Torque applied to the femoral head creates angulation around the long axis of the femur. The torque creates a smaller angulation at the distal femur–TKR bond (which is maintained by interlocking geometry and, in many cases, bone cement) versus the larger angulation at the more proximal femur–stem interface (which is maintained by friction alone). Typical cross section shows that point A on the surface of the femur rotates to point B during the application of torsion.
It could be argued that an assessment of localized micromotion using radiostereometry and/or load sharing using finite element analysis between the femoral shafts and the stems could provide more useful measures of stem stability.14,16,17 Although this would have provided additional information, it is likely to have corroborated present trends. Moreover, the use of global stiffness and global strength, as employed currently, is an extremely common technique in replicating the behavior of implants during weight-bearing and other activities of daily living.19-22,25–27,44 For instance, the same methodology as used presently was carried out by Ferguson et al. 24 in their similar evaluation of press-fit stems for tumor endoprosthetic reconstruction of the distal femur.

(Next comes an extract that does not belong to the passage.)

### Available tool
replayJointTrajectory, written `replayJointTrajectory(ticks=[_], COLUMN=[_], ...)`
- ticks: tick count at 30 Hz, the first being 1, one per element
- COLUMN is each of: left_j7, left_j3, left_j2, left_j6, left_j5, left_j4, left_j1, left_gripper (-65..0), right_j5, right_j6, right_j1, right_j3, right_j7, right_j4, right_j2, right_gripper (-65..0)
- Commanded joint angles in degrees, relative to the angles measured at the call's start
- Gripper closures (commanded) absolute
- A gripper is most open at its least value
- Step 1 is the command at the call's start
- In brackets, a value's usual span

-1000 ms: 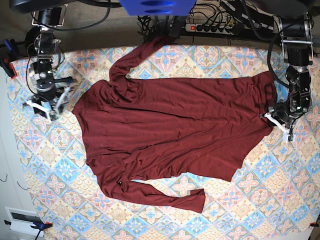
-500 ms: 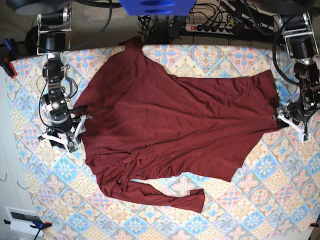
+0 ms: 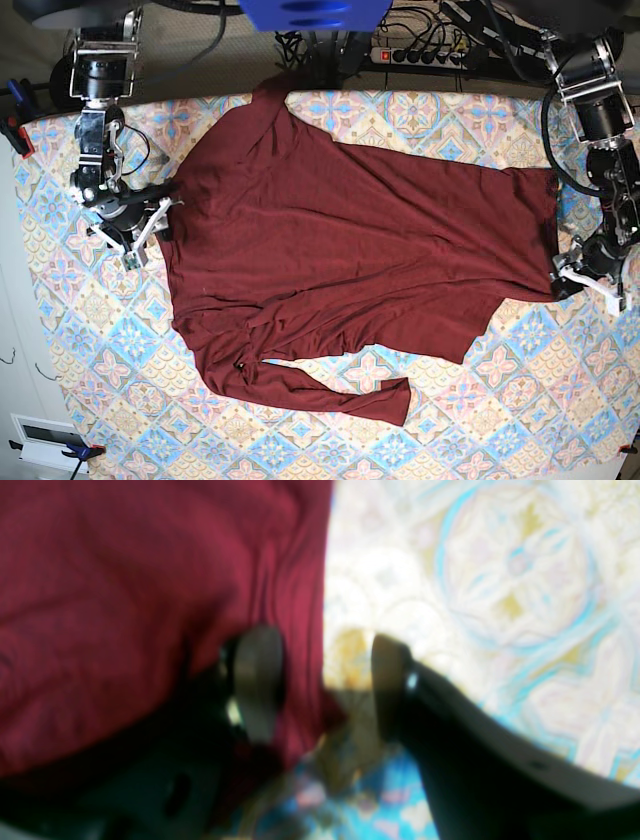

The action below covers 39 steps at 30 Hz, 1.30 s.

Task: Layout the t-shirt on the table in an organized manner, then fold the t-shirt properly
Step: 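Grasp the shirt hem with the left gripper and pull it outward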

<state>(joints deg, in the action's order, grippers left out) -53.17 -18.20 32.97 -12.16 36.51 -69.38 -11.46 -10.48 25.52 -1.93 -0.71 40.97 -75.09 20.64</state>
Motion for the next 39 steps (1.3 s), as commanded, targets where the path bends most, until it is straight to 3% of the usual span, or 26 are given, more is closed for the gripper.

Only five femurs per group were used, as done previously.18–20,24 However, this was too small a population to avoid type II statistical error. Even if statistical differences were found if more femurs per group were used, the clinical ramifications may not be important for all test modes, since all the lateral stiffnesses were within 10% of each other and three of the axial stiffnesses were within 13% of each other. Similarly, only four data points were used to compute the linear correlation R for femur–stem interface area versus stiffness and strength; thus, these results should only be considered preliminary on this specific matter. However, there is precedent in the biomechanics literature for using as few as three to five data points to compute linear correlations.23,45,46
Conclusions
The current aim was to biomechanically compare four types of cementless press-fit stems for revision TKR surgery. There were no statistically significant differences between the stem groups for axial, lateral, or torsional stiffnesses. However, the SSS proved to have a statistically much higher torsional strength than the other stem types. Moreover, virtually all femur–stem interfaces from all four test groups failed by femur ‘spin’ around the long axis of the stem. Although the data indicated no correlation between femur–stem interface area versus stiffness or strength, a parametric study was not done of the influence of stem length, diameter, texture, and the presence of splines.
Footnotes
Appendix 1
Funding
This research received no specific grant from any funding agency in the public, commercial, or not-for-profit sectors. EHS received past payment for consultation and research support from Smith & Nephew. DDRN received past payment for royalties, consultation, and research support from Smith & Nephew and/or DePuy.